◆ **REQUIRED ACTION**
When you have gone through the records, report how many lines include "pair", giving the number and nothing more.

Saved entries
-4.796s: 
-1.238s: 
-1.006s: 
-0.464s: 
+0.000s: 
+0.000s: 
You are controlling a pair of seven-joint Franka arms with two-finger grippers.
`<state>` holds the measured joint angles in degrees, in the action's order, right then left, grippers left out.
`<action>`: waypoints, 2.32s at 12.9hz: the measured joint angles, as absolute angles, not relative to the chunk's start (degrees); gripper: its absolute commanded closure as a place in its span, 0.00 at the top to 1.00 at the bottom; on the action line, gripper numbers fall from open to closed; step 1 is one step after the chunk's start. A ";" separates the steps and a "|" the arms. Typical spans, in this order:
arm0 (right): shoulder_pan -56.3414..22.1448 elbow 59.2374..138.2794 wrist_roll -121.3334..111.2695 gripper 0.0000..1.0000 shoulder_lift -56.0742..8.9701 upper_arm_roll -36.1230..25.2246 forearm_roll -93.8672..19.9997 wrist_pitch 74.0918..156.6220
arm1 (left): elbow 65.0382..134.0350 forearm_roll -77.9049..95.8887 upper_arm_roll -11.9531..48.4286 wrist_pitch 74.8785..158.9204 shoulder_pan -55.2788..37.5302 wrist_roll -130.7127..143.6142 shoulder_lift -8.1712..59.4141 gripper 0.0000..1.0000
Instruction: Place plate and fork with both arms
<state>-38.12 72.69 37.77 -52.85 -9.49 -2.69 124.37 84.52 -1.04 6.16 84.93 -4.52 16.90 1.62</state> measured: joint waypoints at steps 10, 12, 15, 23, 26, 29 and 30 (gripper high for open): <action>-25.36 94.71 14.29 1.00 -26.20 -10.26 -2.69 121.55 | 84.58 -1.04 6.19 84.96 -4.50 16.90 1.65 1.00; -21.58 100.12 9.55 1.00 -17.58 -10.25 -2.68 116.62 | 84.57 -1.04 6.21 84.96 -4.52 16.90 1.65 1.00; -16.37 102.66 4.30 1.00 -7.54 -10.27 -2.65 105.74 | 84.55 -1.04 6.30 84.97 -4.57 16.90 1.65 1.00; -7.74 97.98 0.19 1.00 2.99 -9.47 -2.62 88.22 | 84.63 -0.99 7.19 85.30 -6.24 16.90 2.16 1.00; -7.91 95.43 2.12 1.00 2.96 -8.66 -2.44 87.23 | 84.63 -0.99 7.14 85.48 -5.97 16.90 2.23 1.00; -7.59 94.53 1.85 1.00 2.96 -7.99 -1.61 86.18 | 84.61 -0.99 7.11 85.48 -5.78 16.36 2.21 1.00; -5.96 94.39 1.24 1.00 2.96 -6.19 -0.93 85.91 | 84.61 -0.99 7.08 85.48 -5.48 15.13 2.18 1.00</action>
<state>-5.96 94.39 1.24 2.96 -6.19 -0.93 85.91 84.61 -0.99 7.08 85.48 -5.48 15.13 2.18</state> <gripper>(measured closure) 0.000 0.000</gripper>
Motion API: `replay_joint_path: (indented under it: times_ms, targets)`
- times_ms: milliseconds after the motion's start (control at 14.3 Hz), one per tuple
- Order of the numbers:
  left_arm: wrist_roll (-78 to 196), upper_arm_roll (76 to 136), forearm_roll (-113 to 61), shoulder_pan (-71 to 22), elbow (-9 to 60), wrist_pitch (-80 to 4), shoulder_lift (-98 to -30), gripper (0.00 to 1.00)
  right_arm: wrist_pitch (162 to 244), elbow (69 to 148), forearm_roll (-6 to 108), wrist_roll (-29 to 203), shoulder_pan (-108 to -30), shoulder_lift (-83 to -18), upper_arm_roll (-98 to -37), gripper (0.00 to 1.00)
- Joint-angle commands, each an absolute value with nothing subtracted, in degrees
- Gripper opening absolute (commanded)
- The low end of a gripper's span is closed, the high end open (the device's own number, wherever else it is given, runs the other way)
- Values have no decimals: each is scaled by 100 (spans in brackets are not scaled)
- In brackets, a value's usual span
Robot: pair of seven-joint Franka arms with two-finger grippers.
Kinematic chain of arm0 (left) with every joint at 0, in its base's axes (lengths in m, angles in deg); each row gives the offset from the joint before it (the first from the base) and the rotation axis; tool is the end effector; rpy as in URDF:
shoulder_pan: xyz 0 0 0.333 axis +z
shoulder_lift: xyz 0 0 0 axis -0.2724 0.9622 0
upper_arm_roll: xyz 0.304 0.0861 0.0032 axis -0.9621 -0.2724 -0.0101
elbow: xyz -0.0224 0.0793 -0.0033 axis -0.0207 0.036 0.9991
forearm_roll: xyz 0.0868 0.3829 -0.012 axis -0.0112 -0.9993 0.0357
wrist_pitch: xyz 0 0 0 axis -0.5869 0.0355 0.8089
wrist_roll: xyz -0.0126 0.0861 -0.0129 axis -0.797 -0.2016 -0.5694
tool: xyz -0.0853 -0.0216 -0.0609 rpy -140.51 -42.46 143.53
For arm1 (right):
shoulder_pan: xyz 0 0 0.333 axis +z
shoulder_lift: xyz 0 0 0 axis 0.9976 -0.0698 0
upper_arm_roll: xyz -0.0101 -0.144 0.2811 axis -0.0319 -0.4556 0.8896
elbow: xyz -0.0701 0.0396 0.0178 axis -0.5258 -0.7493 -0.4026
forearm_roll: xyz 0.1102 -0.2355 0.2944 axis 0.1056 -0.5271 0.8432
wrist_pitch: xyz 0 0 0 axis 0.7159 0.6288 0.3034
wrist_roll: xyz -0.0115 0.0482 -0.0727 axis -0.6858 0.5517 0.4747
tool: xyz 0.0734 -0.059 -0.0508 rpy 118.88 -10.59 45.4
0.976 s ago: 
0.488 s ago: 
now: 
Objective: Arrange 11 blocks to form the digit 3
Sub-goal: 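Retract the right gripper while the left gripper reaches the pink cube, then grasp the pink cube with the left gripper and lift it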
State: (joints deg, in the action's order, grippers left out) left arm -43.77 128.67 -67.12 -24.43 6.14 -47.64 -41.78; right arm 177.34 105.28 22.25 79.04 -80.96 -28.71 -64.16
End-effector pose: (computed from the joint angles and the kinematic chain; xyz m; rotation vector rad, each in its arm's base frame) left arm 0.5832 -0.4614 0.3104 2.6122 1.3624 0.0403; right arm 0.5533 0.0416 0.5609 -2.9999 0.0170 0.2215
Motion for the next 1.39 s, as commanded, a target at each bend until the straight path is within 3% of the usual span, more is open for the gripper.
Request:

◆ **TASK RESULT**
2